Num jogo que parecia decidido, ele decidiu pelo contrário. Transformou o improvável em realidade. Destituiu de suas resignações, os conformados. Na história recente do Botafogo, ninguém melhor do que ele representa a figura que traz à lembrança o fato óbvio de que um jogo só termina na hora do apito final. O Maicosuel é épico.
Imagino que depois da invenção do Maicosuel – a melhor invenção do século XXI – os monstros do apito comecem de agora em diante a terminar os jogos aos 40 do segundo tempo, pra não dar chance ao azar. Porque o Maicosuel será pra sempre o azar dos outros.
Mas, à semelhança de qualquer herói, o meu herói tem lá seus atributos humanos. Um deles é a triste qualidade de não ser infalível.
Uma trave abjeta, um cilindro de metal desprezível resolveu entrar para a história da humanidade. E justo naquela hora, momento fadado ao esquecimento.
O mundo do Maicosuel não é o mundo das coisas estáticas. Ele faz parte do universo das idéias. É um ente abstrato, um vetor mutante. Ele contraria a ordem natural das coisas. Ele é a encarnação do inusitado. O Maicosuel pertence ao mundo dos heróis.

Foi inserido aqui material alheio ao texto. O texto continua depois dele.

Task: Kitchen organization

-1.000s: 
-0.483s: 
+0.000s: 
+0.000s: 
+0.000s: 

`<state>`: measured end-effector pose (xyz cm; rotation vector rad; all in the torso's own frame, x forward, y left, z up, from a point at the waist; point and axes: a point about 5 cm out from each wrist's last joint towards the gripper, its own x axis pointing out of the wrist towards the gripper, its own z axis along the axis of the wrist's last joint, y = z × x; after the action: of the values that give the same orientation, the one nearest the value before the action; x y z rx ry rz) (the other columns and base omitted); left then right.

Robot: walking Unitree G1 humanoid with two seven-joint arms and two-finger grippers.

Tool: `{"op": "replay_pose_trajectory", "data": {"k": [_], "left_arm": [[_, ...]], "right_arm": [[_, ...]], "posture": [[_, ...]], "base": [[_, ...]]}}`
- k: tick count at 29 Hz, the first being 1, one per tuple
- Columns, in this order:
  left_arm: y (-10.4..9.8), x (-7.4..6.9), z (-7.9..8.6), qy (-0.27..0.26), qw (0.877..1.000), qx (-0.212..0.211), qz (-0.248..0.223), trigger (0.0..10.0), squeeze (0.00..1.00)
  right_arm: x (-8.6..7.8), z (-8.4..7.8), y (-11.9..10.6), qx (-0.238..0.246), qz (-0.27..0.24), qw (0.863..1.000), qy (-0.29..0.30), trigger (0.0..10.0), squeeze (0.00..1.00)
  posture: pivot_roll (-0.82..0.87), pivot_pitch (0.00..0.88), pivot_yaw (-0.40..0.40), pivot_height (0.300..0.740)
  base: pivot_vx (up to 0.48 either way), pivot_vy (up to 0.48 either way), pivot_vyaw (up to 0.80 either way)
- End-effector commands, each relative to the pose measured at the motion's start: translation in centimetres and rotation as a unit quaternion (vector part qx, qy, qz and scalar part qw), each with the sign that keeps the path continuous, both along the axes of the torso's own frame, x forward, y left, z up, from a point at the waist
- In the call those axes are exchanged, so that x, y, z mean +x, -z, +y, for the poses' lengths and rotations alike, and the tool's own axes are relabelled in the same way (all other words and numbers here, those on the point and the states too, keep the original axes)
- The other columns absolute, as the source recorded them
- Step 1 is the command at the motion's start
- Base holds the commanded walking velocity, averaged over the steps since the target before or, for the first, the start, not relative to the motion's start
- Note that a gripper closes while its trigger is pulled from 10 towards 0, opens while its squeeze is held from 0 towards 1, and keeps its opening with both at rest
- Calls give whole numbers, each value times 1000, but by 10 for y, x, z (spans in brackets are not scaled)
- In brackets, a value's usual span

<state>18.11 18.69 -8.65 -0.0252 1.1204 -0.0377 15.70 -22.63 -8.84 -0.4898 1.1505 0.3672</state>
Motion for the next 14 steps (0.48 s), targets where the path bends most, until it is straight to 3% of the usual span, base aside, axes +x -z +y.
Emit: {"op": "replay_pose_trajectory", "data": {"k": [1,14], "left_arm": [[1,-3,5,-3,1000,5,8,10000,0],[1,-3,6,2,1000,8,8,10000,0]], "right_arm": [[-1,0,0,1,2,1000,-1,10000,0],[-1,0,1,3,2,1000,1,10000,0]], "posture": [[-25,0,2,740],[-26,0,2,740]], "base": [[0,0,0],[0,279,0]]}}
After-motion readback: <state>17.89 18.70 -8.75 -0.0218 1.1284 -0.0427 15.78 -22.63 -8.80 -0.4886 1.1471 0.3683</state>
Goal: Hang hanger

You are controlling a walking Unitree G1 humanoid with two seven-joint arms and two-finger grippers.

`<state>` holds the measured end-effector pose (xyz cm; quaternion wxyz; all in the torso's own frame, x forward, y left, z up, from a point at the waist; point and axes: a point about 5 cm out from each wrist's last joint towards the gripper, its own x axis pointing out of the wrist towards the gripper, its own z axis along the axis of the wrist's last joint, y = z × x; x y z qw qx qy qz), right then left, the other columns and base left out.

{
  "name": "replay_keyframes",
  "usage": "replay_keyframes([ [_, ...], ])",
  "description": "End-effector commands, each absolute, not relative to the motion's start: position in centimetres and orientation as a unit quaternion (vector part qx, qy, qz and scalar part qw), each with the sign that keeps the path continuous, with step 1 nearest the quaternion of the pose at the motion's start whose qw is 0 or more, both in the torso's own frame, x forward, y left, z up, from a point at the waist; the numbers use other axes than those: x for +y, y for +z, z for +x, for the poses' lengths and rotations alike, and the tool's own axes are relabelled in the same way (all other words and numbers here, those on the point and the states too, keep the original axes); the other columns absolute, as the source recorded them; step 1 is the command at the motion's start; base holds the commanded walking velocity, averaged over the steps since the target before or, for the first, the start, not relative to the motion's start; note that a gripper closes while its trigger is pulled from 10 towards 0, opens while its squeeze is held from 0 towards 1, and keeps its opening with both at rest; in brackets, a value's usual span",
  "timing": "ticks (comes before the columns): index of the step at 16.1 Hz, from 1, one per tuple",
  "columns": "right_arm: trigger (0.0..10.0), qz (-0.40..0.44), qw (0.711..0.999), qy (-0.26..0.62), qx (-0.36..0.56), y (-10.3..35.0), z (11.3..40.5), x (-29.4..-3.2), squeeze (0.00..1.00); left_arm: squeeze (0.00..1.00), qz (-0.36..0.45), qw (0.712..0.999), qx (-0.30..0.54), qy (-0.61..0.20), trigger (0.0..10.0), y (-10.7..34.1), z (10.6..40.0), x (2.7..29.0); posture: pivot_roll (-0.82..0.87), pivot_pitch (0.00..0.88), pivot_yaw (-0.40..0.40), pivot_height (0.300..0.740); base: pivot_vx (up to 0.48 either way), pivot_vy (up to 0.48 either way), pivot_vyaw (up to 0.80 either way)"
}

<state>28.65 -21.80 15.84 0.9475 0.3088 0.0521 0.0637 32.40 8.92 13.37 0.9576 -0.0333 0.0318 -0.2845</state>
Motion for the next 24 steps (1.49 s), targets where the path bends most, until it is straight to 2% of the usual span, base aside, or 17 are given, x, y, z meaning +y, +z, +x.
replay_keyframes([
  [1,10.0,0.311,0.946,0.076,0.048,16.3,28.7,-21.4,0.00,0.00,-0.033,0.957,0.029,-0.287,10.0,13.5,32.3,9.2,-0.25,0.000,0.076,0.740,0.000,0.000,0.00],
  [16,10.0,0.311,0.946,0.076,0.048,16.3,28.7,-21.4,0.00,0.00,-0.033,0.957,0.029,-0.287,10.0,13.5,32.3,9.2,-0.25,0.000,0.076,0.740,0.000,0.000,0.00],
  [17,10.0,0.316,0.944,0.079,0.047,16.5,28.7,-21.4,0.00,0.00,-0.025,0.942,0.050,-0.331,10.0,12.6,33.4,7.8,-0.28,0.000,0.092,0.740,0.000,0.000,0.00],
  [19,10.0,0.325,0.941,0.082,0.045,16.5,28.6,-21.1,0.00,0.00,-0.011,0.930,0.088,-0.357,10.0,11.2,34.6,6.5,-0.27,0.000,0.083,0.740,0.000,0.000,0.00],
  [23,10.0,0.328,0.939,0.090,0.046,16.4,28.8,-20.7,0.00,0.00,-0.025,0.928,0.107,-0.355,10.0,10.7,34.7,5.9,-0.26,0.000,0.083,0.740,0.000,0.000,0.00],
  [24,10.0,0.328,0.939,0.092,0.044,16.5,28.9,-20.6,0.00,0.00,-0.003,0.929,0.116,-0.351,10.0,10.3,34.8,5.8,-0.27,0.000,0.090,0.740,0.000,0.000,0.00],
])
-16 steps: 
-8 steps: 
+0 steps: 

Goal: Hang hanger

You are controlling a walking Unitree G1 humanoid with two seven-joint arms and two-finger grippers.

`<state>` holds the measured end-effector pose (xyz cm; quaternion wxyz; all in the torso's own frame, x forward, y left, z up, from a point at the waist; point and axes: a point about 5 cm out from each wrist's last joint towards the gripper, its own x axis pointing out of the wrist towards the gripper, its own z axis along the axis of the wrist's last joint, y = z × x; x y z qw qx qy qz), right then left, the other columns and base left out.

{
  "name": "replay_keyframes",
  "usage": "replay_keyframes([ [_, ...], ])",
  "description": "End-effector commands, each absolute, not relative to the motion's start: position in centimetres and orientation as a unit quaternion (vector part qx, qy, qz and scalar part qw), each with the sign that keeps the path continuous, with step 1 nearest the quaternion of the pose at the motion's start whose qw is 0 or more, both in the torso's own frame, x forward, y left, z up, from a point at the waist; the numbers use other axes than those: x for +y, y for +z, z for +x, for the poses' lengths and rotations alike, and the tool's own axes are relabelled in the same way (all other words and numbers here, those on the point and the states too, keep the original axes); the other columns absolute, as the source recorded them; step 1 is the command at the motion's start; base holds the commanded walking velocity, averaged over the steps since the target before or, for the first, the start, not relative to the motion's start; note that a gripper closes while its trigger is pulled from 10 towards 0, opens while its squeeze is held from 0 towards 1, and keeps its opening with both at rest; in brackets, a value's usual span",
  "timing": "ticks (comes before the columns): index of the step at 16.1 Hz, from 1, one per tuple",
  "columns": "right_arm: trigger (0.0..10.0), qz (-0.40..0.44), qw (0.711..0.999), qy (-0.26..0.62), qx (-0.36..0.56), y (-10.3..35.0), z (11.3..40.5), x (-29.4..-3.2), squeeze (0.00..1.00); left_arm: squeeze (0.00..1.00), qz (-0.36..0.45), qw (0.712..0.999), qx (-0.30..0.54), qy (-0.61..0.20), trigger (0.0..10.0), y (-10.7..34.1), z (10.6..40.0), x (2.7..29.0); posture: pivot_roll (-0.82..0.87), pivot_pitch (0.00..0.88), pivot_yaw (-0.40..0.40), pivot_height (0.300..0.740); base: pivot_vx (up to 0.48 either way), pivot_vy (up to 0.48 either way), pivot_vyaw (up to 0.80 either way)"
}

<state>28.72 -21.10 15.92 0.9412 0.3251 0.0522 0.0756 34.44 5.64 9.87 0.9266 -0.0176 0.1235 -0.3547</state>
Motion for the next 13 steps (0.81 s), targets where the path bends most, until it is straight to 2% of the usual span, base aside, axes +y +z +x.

A famigerada trave, ao contrário Dele, é um objeto palpável, imutável, destituído de vida. Ela faz parte do mundo da normalidade. O que fazer diante do desconhecido? Como evitar a leviandade de um outro mundo, um universo menor, o mundo da obviedade?
Que aquela trave seja arrancada do Engenhão e tenha um final trágico e terrível. Que seja lançada dos muros de Tirinto, amaldiçoada por Zeus e arrastada de volta ao Inferno, de onde nunca deveria ter saído.
Saudações alvinegras!
2 comentários:
zeus sabe onde fica o engenhão...mas esqueceu onde fica a tijuca
Beth,
Zeus sabe de tudo e sabe o que faz.
Tem uma "notícia" intitulada PROCURA-SE, em que o repórter investigativo Biriba tenta solucionar o caso.